_REQUIRED WORK_
Repeat the stretch of entries below from the line with "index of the" through the line with "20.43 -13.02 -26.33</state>". Include both ends and add nothing.

(Stored entries)
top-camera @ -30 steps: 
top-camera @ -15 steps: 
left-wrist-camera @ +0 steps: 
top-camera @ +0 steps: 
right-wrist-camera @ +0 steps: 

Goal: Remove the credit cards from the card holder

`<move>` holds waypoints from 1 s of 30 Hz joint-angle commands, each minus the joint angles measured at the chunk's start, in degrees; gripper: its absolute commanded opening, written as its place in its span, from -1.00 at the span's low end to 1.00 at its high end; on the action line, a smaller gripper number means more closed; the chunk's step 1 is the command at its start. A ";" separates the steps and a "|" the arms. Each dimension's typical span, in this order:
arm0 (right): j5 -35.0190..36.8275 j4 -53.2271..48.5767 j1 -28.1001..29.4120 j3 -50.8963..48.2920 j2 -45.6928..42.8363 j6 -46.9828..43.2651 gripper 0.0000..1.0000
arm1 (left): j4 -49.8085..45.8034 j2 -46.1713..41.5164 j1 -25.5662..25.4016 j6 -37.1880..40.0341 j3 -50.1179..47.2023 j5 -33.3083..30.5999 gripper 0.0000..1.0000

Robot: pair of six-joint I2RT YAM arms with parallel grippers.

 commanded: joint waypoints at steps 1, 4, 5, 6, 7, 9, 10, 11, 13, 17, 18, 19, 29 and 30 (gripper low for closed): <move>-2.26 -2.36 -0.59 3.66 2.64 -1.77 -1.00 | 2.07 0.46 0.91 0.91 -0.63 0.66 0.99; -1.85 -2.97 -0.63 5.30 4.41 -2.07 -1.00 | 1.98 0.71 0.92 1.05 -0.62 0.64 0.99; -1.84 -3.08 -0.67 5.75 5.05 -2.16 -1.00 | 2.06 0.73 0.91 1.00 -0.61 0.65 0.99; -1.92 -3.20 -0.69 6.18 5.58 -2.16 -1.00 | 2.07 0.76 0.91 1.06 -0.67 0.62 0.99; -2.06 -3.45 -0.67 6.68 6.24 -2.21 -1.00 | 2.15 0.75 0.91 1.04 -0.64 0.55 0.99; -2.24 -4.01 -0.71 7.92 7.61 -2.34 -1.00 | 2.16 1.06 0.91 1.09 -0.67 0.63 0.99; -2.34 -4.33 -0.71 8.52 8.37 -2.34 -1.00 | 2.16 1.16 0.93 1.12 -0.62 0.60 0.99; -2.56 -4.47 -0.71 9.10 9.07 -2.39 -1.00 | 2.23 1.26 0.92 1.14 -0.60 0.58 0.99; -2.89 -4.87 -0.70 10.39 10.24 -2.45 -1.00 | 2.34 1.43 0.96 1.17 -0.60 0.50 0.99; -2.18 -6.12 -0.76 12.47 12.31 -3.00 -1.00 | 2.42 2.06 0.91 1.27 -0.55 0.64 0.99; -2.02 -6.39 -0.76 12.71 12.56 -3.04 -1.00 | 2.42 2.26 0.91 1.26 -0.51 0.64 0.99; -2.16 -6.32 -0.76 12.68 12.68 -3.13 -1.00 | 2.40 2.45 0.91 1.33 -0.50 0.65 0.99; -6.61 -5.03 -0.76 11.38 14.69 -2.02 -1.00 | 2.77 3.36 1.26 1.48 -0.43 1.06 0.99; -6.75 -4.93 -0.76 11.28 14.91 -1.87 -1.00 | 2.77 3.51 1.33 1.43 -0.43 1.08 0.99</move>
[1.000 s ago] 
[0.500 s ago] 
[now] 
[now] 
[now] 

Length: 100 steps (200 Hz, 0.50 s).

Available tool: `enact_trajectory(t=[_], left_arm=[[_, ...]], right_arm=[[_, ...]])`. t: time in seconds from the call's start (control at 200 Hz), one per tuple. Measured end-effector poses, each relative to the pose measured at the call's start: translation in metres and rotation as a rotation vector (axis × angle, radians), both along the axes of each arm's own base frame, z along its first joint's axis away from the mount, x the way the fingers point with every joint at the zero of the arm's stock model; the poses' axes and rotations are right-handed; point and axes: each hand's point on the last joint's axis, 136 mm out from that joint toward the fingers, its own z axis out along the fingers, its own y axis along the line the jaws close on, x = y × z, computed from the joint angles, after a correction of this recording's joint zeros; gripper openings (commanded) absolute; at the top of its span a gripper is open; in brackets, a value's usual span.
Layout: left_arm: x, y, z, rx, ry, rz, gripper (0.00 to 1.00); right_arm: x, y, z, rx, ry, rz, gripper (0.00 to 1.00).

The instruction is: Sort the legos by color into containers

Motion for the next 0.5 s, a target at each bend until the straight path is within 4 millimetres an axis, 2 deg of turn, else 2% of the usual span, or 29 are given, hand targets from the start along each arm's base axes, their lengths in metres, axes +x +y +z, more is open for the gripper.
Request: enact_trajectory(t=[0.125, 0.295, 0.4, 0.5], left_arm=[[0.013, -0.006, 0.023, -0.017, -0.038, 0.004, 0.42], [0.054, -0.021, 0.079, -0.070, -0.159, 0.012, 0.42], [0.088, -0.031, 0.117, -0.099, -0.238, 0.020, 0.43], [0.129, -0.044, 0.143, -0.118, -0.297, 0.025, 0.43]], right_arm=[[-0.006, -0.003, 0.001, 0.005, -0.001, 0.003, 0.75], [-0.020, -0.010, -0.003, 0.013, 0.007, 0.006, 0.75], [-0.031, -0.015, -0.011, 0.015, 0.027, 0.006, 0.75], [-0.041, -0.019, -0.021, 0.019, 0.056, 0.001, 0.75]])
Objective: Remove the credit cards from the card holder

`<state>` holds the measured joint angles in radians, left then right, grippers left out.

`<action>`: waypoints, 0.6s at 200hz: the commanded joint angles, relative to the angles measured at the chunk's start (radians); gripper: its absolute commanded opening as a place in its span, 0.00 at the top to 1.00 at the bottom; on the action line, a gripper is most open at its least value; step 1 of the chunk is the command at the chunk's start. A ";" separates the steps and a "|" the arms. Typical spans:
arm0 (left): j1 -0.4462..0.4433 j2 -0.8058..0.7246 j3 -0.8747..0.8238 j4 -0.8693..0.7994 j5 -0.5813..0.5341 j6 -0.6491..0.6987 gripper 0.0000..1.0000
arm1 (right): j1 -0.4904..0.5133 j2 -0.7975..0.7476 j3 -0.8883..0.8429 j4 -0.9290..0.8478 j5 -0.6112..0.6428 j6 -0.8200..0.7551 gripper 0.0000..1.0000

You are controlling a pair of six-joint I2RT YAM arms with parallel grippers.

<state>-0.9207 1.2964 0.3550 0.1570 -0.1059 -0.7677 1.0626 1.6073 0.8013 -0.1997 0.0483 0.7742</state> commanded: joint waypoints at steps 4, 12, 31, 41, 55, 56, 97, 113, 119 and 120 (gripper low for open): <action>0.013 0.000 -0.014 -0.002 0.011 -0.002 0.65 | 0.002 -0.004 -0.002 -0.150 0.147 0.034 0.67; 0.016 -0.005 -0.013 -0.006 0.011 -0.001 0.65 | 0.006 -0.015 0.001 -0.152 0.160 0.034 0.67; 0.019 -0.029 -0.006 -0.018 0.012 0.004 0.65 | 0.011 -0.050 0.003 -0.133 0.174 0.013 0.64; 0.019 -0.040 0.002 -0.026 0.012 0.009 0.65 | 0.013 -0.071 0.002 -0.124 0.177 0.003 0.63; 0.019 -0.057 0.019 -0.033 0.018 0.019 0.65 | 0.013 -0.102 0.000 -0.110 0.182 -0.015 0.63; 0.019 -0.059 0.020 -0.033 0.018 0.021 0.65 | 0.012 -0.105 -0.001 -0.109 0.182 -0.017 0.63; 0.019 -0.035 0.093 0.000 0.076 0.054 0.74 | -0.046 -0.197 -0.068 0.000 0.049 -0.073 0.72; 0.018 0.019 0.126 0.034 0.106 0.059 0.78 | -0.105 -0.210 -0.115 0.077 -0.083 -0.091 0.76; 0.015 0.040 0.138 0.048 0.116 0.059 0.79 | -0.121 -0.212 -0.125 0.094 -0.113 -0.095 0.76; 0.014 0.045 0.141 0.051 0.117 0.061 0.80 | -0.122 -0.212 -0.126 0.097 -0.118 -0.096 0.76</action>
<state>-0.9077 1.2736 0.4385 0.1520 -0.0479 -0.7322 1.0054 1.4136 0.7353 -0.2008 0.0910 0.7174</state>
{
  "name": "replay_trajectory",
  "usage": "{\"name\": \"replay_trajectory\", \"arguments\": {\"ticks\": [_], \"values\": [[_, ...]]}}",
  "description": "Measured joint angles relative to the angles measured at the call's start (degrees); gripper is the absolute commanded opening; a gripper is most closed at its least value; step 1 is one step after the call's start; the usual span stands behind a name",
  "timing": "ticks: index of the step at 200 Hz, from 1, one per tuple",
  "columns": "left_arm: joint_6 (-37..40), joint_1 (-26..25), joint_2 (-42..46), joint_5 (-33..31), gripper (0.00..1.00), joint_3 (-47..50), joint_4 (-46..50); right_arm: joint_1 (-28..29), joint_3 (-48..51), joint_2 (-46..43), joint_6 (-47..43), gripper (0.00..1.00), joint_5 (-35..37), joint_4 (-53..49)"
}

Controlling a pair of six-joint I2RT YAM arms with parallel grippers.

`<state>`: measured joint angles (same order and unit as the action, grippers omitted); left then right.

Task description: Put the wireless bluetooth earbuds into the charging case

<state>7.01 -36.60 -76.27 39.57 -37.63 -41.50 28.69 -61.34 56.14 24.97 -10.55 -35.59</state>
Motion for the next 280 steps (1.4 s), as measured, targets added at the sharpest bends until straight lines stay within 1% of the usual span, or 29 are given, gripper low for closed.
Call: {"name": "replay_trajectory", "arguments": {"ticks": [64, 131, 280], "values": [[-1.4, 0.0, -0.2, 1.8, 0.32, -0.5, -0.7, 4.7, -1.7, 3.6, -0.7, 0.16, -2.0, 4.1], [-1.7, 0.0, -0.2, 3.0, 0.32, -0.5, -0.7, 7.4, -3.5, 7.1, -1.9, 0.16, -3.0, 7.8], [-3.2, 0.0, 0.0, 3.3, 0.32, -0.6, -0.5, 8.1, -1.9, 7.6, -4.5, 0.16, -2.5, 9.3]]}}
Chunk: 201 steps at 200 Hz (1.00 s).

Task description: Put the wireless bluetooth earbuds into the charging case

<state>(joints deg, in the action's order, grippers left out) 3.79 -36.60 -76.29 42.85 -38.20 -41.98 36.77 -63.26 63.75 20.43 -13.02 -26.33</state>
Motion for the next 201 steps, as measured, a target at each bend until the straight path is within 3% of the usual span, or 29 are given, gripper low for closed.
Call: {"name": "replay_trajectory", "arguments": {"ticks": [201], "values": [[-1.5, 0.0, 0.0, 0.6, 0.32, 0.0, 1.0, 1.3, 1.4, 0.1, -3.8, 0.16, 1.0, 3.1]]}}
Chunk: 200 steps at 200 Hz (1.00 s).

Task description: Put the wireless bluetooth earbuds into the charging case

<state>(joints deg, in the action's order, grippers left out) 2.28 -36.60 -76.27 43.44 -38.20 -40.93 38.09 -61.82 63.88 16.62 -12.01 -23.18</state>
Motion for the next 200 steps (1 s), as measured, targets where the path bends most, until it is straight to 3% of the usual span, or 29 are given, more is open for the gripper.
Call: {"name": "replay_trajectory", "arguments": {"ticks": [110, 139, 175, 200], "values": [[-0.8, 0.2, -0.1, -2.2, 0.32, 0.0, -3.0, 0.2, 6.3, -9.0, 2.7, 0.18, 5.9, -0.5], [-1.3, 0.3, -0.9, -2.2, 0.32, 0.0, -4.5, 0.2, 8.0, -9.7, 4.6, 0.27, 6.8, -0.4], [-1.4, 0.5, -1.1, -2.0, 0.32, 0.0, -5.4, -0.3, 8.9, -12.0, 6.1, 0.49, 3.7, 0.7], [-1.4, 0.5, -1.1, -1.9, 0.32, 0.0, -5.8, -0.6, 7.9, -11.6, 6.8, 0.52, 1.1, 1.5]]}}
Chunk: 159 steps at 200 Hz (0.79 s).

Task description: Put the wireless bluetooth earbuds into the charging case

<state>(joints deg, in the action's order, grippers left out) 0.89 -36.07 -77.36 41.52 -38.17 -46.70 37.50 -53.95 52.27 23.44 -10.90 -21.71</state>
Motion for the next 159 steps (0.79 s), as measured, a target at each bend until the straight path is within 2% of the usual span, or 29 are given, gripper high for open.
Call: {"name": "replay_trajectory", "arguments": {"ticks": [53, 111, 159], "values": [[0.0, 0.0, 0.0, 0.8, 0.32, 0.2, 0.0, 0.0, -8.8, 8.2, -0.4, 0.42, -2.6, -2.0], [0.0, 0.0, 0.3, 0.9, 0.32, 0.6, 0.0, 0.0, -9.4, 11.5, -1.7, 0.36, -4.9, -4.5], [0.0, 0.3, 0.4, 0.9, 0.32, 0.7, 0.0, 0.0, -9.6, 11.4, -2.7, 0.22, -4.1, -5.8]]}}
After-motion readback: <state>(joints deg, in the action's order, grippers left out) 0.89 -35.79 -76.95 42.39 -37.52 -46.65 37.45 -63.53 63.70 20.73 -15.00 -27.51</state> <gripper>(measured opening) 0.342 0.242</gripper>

_YOUR SOLUTION_
  "timing": "ticks: index of the step at 200 Hz, from 1, one per tuple",
  "columns": "left_arm: joint_6 (-37..40), joint_1 (-26..25), joint_2 (-42..46), joint_5 (-33..31), gripper (0.00..1.00), joint_3 (-47..50), joint_4 (-46..50); right_arm: joint_1 (-28..29), joint_3 (-48..51), joint_2 (-46..43), joint_6 (-47..43), gripper (0.00..1.00), joint_5 (-35..37), joint_4 (-53..49)"
}

Controlling a pair of six-joint I2RT YAM arms with parallel grippers.

`<state>`: measured joint angles (same order and unit as the action, grippers omitted); left then right.

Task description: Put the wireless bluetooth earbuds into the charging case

<state>7.01 -36.60 -76.27 39.57 -37.63 -41.50 28.69 -61.34 56.14 24.97 -10.55 -35.59</state>
Motion for the next 280 steps (1.4 s), as measured, targets added at the sharpest bends until straight lines stay within 1% of the usual span, or 29 are given, gripper low for closed.
Call: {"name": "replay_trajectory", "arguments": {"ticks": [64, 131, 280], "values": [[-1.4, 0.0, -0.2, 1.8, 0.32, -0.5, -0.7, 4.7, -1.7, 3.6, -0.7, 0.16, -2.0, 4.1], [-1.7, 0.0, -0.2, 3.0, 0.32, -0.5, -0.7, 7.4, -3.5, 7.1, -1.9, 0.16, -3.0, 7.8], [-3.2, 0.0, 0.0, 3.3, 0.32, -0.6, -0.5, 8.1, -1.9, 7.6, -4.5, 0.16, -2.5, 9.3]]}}
Chunk: 201 steps at 200 Hz (1.00 s).

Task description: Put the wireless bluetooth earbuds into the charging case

<state>(joints deg, in the action's order, grippers left out) 3.79 -36.60 -76.29 42.85 -38.20 -41.98 36.77 -63.26 63.75 20.43 -13.02 -26.33</state>

No additional work remains on the exercise.